At a more abstract level, the U.S. stand on SCS issues also goes beyond the superficial to a more profound issue underlying the contest between a great power and rising power. Analysts see the declining U.S. engagement in the SCS as one of the possible symptoms and deeper verdict on retrenchment of a great power. Two U.S. scholars argue that whenever the “power, authority, and legitimacy of the existing order is challenged, retrenchment by the leading power marks an inflection point in the decline and eventual fall of the leading power.”51 At the same time, other scholars see broader gray zone challenges—to include Russian, Chinese, Iranian, and North Korean endeavors—as a means to challenge the current U.S.-led international order.
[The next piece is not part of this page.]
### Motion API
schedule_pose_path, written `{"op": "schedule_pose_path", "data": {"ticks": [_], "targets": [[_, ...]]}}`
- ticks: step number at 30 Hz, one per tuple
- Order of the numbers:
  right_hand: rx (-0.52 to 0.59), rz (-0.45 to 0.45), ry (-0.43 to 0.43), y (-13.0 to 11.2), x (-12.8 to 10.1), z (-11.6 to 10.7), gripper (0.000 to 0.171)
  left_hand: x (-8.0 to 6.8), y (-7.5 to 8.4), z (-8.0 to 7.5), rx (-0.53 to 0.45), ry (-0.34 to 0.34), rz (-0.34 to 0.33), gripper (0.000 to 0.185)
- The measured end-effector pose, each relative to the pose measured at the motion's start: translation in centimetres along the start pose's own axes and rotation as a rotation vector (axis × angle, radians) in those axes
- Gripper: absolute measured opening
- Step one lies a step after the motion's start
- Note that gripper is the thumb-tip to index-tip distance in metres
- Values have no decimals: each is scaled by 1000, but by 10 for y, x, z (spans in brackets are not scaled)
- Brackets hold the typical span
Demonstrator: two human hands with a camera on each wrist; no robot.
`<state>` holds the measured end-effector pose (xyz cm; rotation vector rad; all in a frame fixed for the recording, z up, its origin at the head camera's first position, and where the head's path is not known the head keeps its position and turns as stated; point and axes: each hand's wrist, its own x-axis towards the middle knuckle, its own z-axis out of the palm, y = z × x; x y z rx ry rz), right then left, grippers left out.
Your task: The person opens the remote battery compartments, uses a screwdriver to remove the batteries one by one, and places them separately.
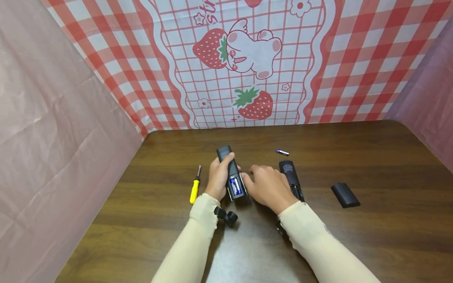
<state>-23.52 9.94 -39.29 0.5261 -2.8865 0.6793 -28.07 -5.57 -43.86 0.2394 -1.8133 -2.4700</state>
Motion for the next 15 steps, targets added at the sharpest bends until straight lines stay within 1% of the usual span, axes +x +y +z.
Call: {"op": "schedule_pose_path", "data": {"ticks": [5, 10, 15], "targets": [[33, -3, 3, -2, 5, 4, 42, -1, 1, 2, 51, 0, 2, 32], [48, 11, 10, 0, 13, 11, 51, 0, 0, 3, 98, 7, 17, 32], [114, 38, -27, -3, 22, 17, 60, 0, 1, 2, 101, 7, 19, 31]]}}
Gray zone adversaries constitute a “globalizing insurgency challenging the foundational regime of the current advanced industrial nation-state-based (and largely Western) international system and order.”52 The developing security matrix in the SCS, thus, calls for a deeper reassessment of U.S. strategies and priorities in the region.

The Need for a Strategy

The more difficult question is what are the options in such a scenario. It may be argued that the United States has limited options to tackle such issues. To address this aspect, the following discussion offers certain options/recommendations.

At the outset, the U.S. approach to the SCS needs to transcend from mere tactical expedients into a broader and more comprehensive strategy. In essence, there is a need for a broader conceptual recalibration of U.S. strategy to tackle graduated gray zone tactics posed by various powers. Three aspects underscore such recalibration: acceptance, articulation, and application.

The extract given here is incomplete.